JAKARTA — Mantan Menteri Pemuda dan Olahraga Roy Suryo menanggapi santai penetapan dirinya sebagai tersangka dalam kasus tudingan ijazah palsu yang dilaporkan Presiden ke-7 RI, Joko Widodo (Jokowi).
Ia menyebut status tersangka bukan akhir dari proses hukum dan memilih untuk menyikapinya dengan senyum.
"Status tersangka itu masih harus kita hormati. Sikap saya apa? Senyum saja. Tersangka itu adalah salah satu proses, nanti ada tahap menjadi terdakwa, lalu terpidana. Jadi saya tetap menghormati proses hukum," kata Roy Suryo di kawasan Bareskrim Polri, Jakarta Selatan, Jumat, 7 November 2025.
Roy menyatakan menghormati keputusan penyidik Polda Metro Jaya yang menetapkan delapan orang sebagai tersangka dalam perkara ini.
Ia juga mengajak tujuh orang lainnya yang turut dijerat untuk tetap tenang dan tegar menghadapi proses hukum.
"Saya menyerahkan semuanya kepada kuasa hukum. Saya juga mengajak tujuh orang lainnya untuk tetap tegar. Ini perjuangan kita semua sebagai masyarakat yang bebas melakukan penelitian terhadap dokumen publik, bukan untuk dikriminalisasi," ujarnya.
Roy juga menegaskan bahwa tidak ada perintah penahanan terhadap dirinya setelah penetapan status tersangka tersebut.
Menurutnya, langkah hukum berikutnya akan dikonsultasikan bersama tim kuasa hukum.
"Ini bukan soal kecewa, tapi soal ilmiah atau tidak, kriminalisasi atau tidak, adil atau tidak. Saya tetap tegar, teman-teman lain juga harus tegar. Ini perjuangan seluruh masyarakat melawan kezaliman," ujar Roy.

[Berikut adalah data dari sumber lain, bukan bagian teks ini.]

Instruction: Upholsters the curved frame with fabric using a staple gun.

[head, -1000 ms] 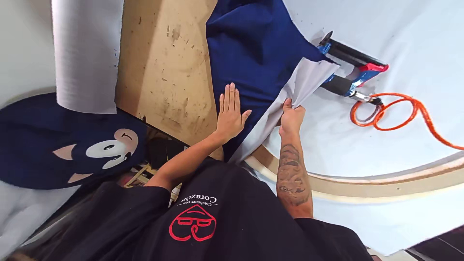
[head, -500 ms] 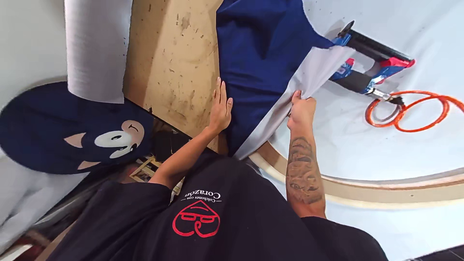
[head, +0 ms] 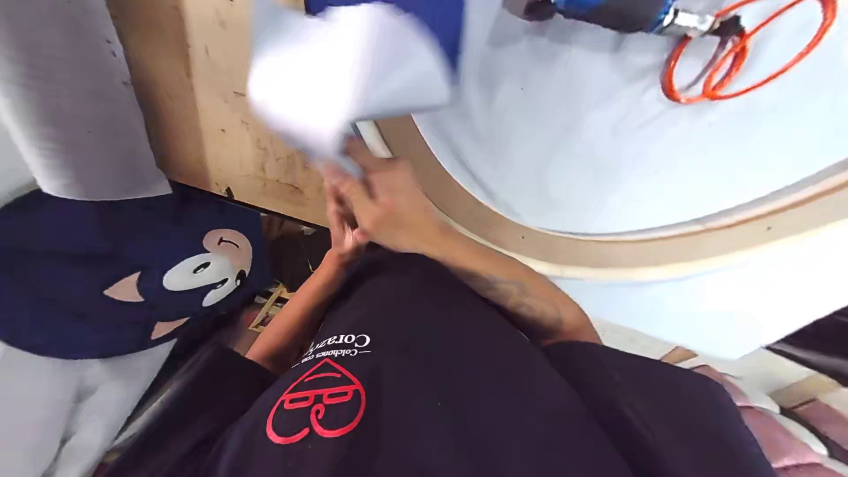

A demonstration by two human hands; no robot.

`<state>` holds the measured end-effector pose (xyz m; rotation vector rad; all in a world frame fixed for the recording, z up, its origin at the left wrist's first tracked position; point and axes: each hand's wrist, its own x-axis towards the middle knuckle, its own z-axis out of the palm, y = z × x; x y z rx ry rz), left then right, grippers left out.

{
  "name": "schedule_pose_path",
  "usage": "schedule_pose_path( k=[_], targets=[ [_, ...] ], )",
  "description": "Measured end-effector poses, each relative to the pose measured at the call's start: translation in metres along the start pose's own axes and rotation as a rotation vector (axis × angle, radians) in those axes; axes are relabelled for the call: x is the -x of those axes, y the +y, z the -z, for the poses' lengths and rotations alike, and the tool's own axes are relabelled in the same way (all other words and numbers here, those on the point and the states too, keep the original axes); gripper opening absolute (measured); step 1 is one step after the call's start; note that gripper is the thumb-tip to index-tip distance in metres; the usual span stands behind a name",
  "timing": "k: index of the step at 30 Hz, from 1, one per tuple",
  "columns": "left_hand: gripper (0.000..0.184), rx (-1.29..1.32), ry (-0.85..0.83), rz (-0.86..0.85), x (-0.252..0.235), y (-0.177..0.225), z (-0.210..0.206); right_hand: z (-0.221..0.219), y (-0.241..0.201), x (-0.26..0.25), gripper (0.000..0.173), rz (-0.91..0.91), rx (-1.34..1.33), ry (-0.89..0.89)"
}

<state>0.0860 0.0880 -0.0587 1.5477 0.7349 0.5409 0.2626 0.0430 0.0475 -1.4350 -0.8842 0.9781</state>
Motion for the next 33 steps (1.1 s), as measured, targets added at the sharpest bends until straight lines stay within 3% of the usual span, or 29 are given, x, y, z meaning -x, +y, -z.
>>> schedule_pose_path(
  k=[2,3,4,6,7,8,12,14,16,18,19,21,24,27,29,31,33],
  targets=[
    [0.058,0.069,0.301,0.426,0.024,0.053,0.001,-0.034,0.002,0.003,0.051,0.016,-0.004,-0.305],
    [0.048,0.095,0.419,0.617,0.027,0.070,0.004,-0.048,0.008,0.006,0.049,0.074,0.003,-0.364],
    [0.037,0.142,0.539,0.675,0.030,0.069,0.012,-0.058,0.014,0.009,0.045,0.137,0.024,-0.393],
    [0.020,0.152,0.723,0.278,0.046,0.002,0.041,-0.063,0.028,0.022,0.040,0.194,0.107,-0.406],
    [0.030,0.144,0.809,0.281,0.047,-0.016,0.056,-0.062,0.037,0.033,0.037,0.180,0.161,-0.389],
    [0.038,0.152,0.917,0.393,0.046,-0.019,0.068,-0.056,0.048,0.046,0.035,0.145,0.232,-0.362],
    [0.032,0.267,1.069,0.612,0.052,-0.045,0.129,-0.004,0.099,0.102,0.036,-0.036,0.614,-0.135],
    [0.035,0.140,1.028,0.690,0.058,-0.053,0.151,0.033,0.117,0.133,0.040,-0.092,0.775,0.072],
    [0.037,-0.111,0.989,0.702,0.055,-0.024,0.136,0.075,0.126,0.169,0.052,-0.176,0.915,0.239],
    [0.043,-0.419,1.005,0.500,0.047,0.003,0.120,0.106,0.126,0.204,0.069,-0.304,1.011,0.308],
    [0.052,-0.577,0.926,0.242,0.047,0.000,0.126,0.114,0.129,0.219,0.077,-0.346,1.040,0.318],
    [0.064,-0.753,0.613,-0.101,0.034,-0.004,0.132,0.120,0.143,0.240,0.088,-0.392,1.082,0.296],
    [0.053,-0.896,0.074,-0.232,0.004,-0.007,0.109,0.115,0.173,0.255,0.087,-0.338,1.120,0.328],
    [0.034,-0.929,-0.334,-0.416,-0.020,-0.007,0.046,0.115,0.185,0.257,0.079,-0.266,1.131,0.426],
    [0.046,-0.972,-0.525,-0.379,-0.028,-0.015,0.019,0.112,0.189,0.258,0.076,-0.240,1.129,0.464],
    [0.063,-1.007,-0.502,-0.304,-0.037,-0.033,0.014,0.110,0.190,0.260,0.075,-0.225,1.132,0.477],
    [0.072,-1.024,-0.308,-0.205,-0.047,-0.048,0.023,0.112,0.189,0.264,0.073,-0.232,1.127,0.478]
  ],
)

Sebelumnya, Kapolda Metro Jaya Irjen Asep Edi Suheri mengumumkan delapan orang tersangka dalam kasus tudingan ijazah palsuJokowi. Delapan tersangka itu dibagi dalam dua klaster.
Klaster pertama terdiri atas ES, KTR, MRF, RE, dan DHL yang dijerat Pasal 310 dan/atau 311 serta Pasal 160 KUHP dan Pasal 27A juncto Pasal 45 Ayat 4 dan/atau Pasal 28 Ayat 2 juncto Pasal 45A UU ITE.
Sementara klaster kedua mencakup tiga nama, yakni Roy Suryo (RS), Rismon Hasiholan Sianipar (RHS), dan Tifauzia Tyassuma (TT).